Raw data
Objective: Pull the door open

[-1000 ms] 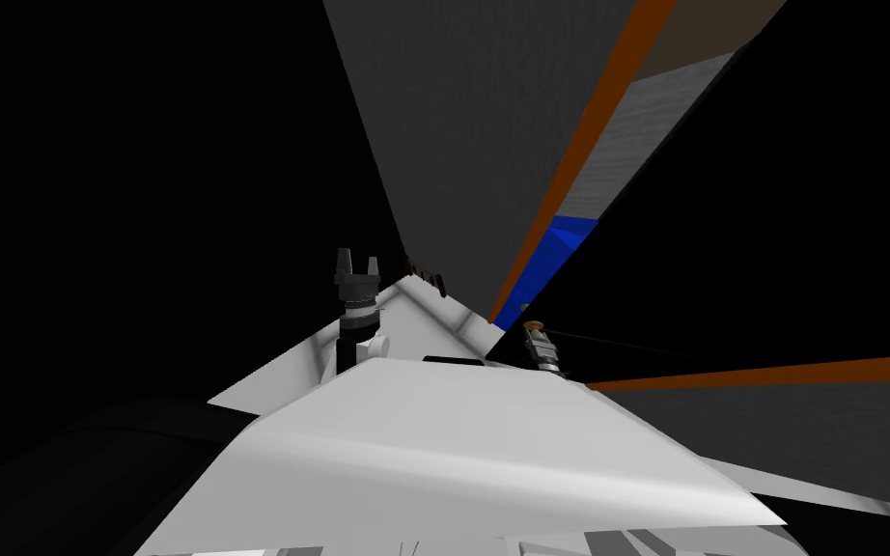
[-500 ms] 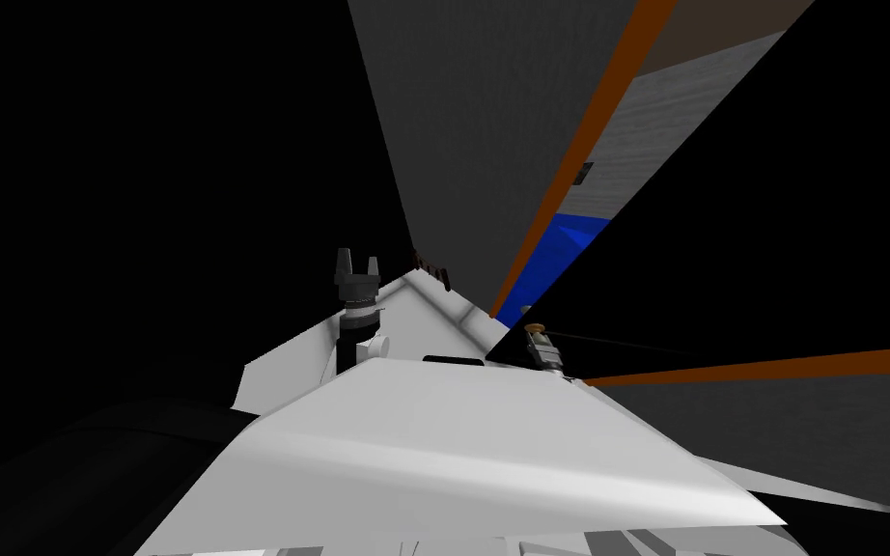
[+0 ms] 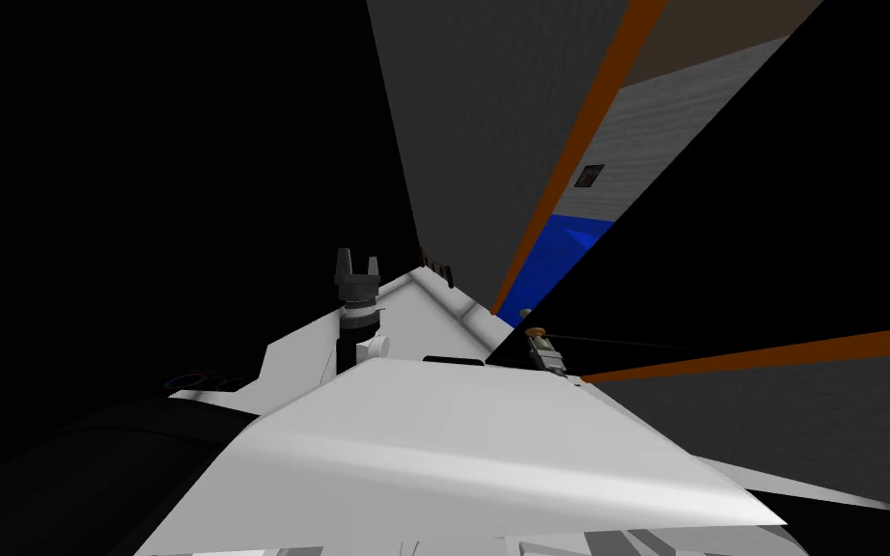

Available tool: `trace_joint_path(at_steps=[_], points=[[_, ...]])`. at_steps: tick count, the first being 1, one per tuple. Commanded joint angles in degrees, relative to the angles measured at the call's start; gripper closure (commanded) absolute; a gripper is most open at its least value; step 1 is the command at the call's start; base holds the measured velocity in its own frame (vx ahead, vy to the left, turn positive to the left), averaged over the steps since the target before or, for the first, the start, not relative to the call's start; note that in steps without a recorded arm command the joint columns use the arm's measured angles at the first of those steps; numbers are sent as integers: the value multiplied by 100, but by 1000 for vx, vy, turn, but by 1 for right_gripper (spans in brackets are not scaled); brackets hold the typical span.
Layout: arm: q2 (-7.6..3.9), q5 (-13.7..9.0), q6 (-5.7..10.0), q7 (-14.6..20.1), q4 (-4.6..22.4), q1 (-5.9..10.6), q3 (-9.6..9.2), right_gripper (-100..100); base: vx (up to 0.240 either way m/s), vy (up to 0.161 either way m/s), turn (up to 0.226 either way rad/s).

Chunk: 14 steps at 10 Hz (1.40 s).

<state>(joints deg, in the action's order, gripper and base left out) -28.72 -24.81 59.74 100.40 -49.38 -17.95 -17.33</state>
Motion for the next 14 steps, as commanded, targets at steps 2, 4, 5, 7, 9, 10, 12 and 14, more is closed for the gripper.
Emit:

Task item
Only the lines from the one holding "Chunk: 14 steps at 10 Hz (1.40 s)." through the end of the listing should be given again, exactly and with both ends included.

Solution below
Chunk: 14 steps at 10 Hz (1.40 s).

<state>(joints deg, in the action's order, gripper and base left out) -28.72 -24.81 59.74 100.40 -49.38 -17.95 -17.33</state>
Motion for the next 14 steps, as commanded, targets at steps 2, 4, 5, 7, 9, 10, 12 and 14, more is closed for the gripper.
Emit:

Now the exercise is complete.